** Problem requirements **
Repeat the data that follows in full. Do not include the pictures.

** Supplied data **
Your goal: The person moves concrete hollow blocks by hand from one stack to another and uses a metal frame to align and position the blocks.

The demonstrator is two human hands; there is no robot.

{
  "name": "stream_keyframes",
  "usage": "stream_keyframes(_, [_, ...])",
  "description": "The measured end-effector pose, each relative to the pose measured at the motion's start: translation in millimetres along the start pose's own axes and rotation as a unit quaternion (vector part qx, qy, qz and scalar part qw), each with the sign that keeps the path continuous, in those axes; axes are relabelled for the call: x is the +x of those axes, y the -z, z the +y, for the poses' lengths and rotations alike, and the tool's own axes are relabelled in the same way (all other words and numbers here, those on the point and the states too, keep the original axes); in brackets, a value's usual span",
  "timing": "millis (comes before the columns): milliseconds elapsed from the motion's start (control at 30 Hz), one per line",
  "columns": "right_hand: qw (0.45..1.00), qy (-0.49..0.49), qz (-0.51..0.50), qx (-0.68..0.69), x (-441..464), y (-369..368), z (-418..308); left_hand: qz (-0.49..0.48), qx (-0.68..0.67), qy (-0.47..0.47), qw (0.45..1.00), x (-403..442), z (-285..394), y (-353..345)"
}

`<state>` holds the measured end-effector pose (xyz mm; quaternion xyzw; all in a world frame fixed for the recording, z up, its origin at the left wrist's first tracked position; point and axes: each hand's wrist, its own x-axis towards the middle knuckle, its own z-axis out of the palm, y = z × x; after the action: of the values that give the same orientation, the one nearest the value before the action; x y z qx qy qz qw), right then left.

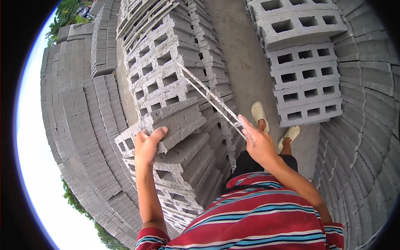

** Reply to the exercise **
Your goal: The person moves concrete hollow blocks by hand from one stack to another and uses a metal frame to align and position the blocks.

The demonstrator is two human hands; there is no robot.

{
  "name": "stream_keyframes",
  "usage": "stream_keyframes(_, [_, ...])",
  "description": "The measured end-effector pose, each relative to the pose measured at the motion's start: translation in millimetres along the start pose's own axes and rotation as a unit quaternion (vector part qx, qy, qz and scalar part qw), each with the sign that keeps the path continuous, in those axes; axes are relabelled for the call: x is the +x of those axes, y the -z, z the +y, for the poses' lengths and rotations alike, and the tool's own axes are relabelled in the same way (all other words and numbers here, those on the point and the states too, keep the original axes); in brackets, a value's usual span",
  "timing": "millis (comes before the columns): milliseconds elapsed from the motion's start (control at 30 Hz), one per line",
  "columns": "right_hand: qw (0.45..1.00), qy (-0.49..0.49), qz (-0.51..0.50), qx (-0.68..0.69), x (-441..464), y (-369..368), z (-418..308); left_hand: qz (-0.49..0.48), qx (-0.68..0.67), qy (-0.47..0.47), qw (0.45..1.00), x (-403..442), z (-285..394), y (-353..345)"
}

`<state>` holds the measured end-effector pose (xyz mm; quaternion xyzw; all in a world frame fixed for the recording, z up, its origin at the left wrist's first tracked position; point and axes: each hand's wrist, its own x-axis towards the middle knuckle, its own z-axis out of the palm, y = z × x; after the action: of the values that give the same orientation, the one nearest the value before the action; x y z qx qy qz qw), right then left.

No further response is needed.